Try it — Word for word, please copy the listing below, with its pictures left out.

Dataset extract —
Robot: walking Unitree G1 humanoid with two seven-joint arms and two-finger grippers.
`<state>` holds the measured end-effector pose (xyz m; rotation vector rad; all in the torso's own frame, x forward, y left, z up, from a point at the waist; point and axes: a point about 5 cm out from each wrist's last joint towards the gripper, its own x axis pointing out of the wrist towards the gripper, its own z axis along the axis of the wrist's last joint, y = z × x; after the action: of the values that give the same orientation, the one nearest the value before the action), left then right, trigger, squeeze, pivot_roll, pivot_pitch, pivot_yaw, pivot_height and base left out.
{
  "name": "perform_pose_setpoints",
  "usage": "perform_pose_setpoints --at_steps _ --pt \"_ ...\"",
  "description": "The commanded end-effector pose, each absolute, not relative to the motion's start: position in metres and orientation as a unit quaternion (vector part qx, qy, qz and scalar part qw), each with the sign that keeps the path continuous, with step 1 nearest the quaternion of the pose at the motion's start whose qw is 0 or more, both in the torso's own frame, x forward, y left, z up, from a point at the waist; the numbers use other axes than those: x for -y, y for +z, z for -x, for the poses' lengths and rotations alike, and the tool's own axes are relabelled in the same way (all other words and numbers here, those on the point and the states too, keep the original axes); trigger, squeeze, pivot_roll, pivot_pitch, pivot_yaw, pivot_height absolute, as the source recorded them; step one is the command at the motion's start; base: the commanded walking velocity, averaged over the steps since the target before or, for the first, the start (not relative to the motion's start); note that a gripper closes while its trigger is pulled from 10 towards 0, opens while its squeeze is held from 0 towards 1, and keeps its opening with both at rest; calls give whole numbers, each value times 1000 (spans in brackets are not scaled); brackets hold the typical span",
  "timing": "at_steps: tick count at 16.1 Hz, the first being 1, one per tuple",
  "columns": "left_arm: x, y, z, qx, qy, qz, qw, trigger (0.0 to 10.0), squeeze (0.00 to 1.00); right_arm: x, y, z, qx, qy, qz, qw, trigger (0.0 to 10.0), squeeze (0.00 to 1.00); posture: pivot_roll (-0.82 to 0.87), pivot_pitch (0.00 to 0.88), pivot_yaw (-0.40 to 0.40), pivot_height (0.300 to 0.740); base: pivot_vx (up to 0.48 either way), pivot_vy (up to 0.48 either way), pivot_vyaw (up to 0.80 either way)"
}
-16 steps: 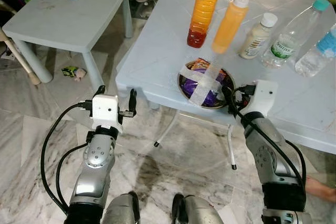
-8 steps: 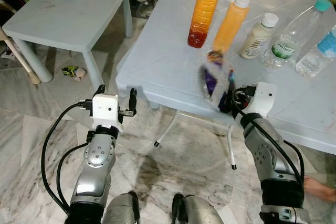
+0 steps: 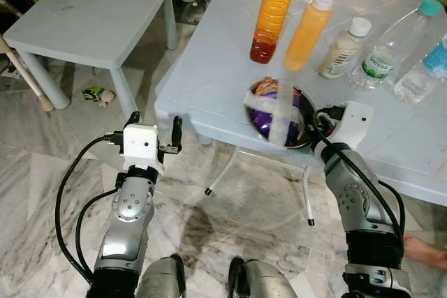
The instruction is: Restocking fridge
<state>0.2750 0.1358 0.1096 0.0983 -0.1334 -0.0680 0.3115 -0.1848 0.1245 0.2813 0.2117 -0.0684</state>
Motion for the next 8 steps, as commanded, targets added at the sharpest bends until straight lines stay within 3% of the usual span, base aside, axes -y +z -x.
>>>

Response to the exercise —
Robot: walking Unitree G1 humanoid with two seven-joint arms and two-finger grippers.
`<state>` holds the measured end-effector pose (xyz m; rotation vector rad; all in the torso's own frame, x forward, y left, z up, from a point at the waist; point and axes: a point about 5 cm out from each wrist's last joint towards the gripper, its own x axis pointing out of the wrist towards the gripper, its own z axis along the axis of the wrist's last joint, y = z × x; after the action: of the values that give the same orientation, the one nearest the value before the action), left then right, trigger, squeeze, pivot_roll, pivot_pitch, pivot_yaw, pivot_height and base left out.
{
  "name": "perform_pose_setpoints",
  "usage": "perform_pose_setpoints --at_steps _ --pt \"_ ...\"",
  "description": "The commanded end-effector pose, each absolute, not relative to the motion's start: position in metres and orientation as a unit quaternion (vector part qx, qy, qz and scalar part qw), each with the sign that keeps the path continuous, with step 1 nearest the quaternion of the pose at the motion's start whose qw is 0 or more, both in the torso's own frame, x forward, y left, z up, from a point at the waist; the numbers use other axes than those: x for -y, y for +z, z for -x, for the poses' lengths and rotations alike, and the tool's own axes are relabelled in the same way (all other words and numbers here, those on the point and the states too, keep the original axes); trigger, squeeze, pivot_roll, pivot_pitch, pivot_yaw, pivot_height absolute, as the source recorded them; step one is the command at the motion's start; base: the commanded walking velocity, averaged over the steps since the target before or, for the first, the start (not relative to the motion's start); note that a gripper closes while its trigger is pulled from 10 towards 0, opens while its squeeze is held from 0 towards 1, and keeps its opening with both at rest; calls give whole numbers, each value times 1000 (spans in brackets are not scaled); brackets hold the typical span",
  "timing": "at_steps: tick count at 16.1 Hz, the first being 1, one per tuple",
  "columns": "left_arm: x, y, z, qx, qy, qz, qw, trigger (0.0 to 10.0), squeeze (0.00 to 1.00); right_arm: x, y, z, qx, qy, qz, qw, trigger (0.0 to 10.0), squeeze (0.00 to 1.00); posture: pivot_roll (-0.82 to 0.87), pivot_pitch (0.00 to 0.88), pivot_yaw (-0.40 to 0.40), pivot_height (0.300 to 0.740); base: pivot_vx (up to 0.48 either way), pivot_vy (up to 0.48 either way), pivot_vyaw (up to 0.80 either way)"
}
-16 steps: 
-8 steps: 
+0 steps: 
The instruction is: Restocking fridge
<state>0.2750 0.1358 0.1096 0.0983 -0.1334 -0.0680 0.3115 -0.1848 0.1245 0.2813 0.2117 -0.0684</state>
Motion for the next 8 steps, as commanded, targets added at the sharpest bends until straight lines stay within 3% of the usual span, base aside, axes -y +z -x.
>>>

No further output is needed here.